Yapmamız gereken gereken; bir yandan olanaklı olduğunca güncel devrimci görevlere yanıt vermeye çalışmak, fakat öte yandan bunu asıl geleceğin büyük çıkışlarına yönelik bir perspektif, soluk ve dayanıklılık içinde ele almaktır. Önemli olan, geleceğin büyük mücadelelerine bugünden en iyi biçimde hazırlanmak, gündeme gelmesi kaçınılmaz devrimci patlamaları yeterli bir ideolojik, politik ve örgütsel hazırlıkla karşılayabilmektir.
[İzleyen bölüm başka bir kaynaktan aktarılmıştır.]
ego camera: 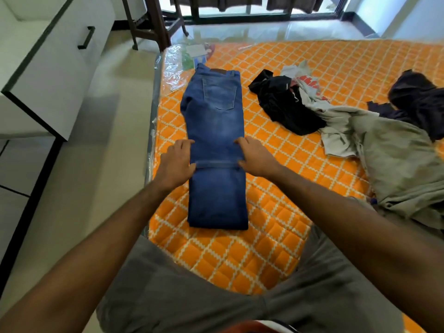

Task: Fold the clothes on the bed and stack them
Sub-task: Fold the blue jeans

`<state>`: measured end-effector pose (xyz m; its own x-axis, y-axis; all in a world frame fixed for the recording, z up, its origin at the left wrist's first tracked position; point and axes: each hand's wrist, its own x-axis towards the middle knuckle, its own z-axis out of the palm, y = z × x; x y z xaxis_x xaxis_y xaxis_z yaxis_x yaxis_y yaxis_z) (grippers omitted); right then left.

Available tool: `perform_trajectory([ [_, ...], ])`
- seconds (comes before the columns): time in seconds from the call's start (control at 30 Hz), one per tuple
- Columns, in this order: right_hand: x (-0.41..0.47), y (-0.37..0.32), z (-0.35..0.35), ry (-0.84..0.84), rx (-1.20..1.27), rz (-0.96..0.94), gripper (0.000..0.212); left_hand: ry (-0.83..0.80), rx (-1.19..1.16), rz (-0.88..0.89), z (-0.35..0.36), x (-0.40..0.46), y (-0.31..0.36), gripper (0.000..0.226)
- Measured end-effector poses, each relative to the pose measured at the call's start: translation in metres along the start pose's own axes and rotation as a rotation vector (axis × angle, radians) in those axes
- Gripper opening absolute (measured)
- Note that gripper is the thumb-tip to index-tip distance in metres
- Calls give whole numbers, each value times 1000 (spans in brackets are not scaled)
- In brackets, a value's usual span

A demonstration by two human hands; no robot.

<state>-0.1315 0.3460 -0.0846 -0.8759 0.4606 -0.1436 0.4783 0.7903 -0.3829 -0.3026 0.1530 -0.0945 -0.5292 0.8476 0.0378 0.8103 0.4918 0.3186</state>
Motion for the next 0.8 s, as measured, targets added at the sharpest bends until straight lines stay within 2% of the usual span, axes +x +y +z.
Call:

Bütün bunları aynı zamanda partimizin kendi görev ve sorumluluklarına nasıl yaklaştığın vurgulamak için de söylüyoruz. Türkiye Komünist İşçi Partisi gündelik çalışma ve mücadelesinde hummalı temposunu hiç bir biçimde zayıflatmaksızın kendini geleceğe hazırlıyor, geleceğin büyük devrimci mücadelelerini kucaklamaya hazırlıyor. Bugün her koldan ve tüm olanaklarıyla işçi sınıfı içinde yoğunlaştırdığı çalışmasına yön veren çizgi, geleceği kucaklama ve kazanma perspektifine dayalıdır. İşçi sınıfı devrimci bir çizgide kazanılmadan geleceği kazanabilmenin olanağı yoktur. Bu bilimin ve tarihin en büyük dersidir Yeni bir yıldönümünü kutlamakta olduğumuz Ekim Devrimi’nin kendi başarısı şahsında kanıtladığı da tamı tamına budur.

Hepinizi içten devrimci duygularla selamlıyorum...

Yaşasın Türkiye Komünist İşçi Partisi!

Yaşasın proletarya devrimi ve sosyalizm!